Francine Lefebvre (15 March 1908 – 16 December 1981) was a French politician. She was elected to the National Assembly in 1945 as one of the first group of French women in parliament. She served in the National Assembly until 1958.

Biography[edit]

Lefebvre was born Francine Nicolas in Saint-Étienne-des-Oullières in 1908. She worked in the chocolate industry.[1] Following the liberation of France, she became a Liberation Committee of the 3rd arrondissement of the Seine on behalf of the Popular Republican Movement (MRP).

She was subsequently an MRP candidate in Seine department in the 1945 National Assembly elections. The third-placed candidate on the MRP list, she was elected to parliament, becoming one of the first group of women in the National Assembly.

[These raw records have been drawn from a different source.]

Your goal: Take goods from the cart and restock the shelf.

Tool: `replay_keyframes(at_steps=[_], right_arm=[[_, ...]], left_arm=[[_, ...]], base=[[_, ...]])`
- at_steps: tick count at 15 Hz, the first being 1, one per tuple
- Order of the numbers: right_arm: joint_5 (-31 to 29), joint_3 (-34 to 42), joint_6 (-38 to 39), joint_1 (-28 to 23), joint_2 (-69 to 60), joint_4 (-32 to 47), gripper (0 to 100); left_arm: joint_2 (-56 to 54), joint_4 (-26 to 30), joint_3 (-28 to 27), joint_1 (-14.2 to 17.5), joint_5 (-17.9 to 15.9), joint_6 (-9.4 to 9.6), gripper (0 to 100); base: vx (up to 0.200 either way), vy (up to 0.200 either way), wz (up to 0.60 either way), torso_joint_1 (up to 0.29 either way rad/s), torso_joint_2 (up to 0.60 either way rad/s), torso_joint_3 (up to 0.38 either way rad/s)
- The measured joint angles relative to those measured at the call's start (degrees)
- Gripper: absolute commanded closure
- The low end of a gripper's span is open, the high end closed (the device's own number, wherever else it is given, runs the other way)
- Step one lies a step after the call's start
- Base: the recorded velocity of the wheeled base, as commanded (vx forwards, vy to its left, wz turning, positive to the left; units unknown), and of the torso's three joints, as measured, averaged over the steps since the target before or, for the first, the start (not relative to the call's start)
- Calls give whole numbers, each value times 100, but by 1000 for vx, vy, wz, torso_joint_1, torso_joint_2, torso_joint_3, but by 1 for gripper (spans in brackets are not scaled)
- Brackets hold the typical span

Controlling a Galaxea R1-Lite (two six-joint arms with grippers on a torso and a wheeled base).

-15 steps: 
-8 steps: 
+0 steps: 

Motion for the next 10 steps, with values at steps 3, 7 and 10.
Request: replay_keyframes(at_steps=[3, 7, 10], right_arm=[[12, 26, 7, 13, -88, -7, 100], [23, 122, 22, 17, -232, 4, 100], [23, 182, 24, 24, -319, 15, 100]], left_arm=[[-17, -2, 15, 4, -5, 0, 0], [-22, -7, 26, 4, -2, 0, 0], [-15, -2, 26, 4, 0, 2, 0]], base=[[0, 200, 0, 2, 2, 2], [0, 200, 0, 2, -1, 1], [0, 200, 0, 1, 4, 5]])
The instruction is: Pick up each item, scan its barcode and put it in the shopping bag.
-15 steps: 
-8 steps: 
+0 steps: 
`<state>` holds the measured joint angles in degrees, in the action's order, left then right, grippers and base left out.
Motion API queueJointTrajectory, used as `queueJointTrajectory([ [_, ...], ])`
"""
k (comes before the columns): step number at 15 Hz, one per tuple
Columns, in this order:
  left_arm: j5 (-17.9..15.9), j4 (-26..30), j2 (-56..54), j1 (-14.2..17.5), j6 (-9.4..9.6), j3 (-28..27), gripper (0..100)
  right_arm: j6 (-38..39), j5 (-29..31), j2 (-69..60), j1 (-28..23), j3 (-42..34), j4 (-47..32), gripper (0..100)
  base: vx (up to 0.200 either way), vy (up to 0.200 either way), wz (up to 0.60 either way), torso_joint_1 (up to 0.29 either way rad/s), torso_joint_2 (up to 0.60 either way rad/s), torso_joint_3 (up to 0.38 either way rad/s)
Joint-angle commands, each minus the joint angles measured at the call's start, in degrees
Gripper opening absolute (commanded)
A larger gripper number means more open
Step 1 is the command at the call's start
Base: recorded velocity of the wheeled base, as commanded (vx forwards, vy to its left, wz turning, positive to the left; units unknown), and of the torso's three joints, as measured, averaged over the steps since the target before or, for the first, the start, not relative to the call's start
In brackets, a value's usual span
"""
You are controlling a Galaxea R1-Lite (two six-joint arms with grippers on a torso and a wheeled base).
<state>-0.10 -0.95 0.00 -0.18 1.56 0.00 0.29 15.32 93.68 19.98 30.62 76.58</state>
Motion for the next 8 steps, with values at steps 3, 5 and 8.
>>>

After being elected she became a member of the Civil and Military Pensions and Victims of War and Repression Commission and the Labour and Social Security Commission.[1] She was re-elected in the June 1946 elections, and was sat on the Labour and Social Security and Refueling commissions. After being re-elected again in the November 1946 elections she became vice-president of the MRP parliamentary group. Retaining her place on the Labour and Social Security Commission, she also sat on the Committee on Universal Suffrage, Rules and Petitions Commission, the Interior Commission, the Parliamentary Immunity Commission and the Overseas Territories Commission, and was appointed as a High Court juror.[1]

Lefebvre was re-elected as the head of the MRP list in Seine in 1951 and 1956. In the 1958 elections she stood in the Seine 10th constituency, but failed to be re-elected. She subsequently ran unsuccessfully in the 9th constituency in 1962 and the 2nd constituency in 1967, after which she retired from politics. She died in Villefranche-sur-Saône in 1979.[1]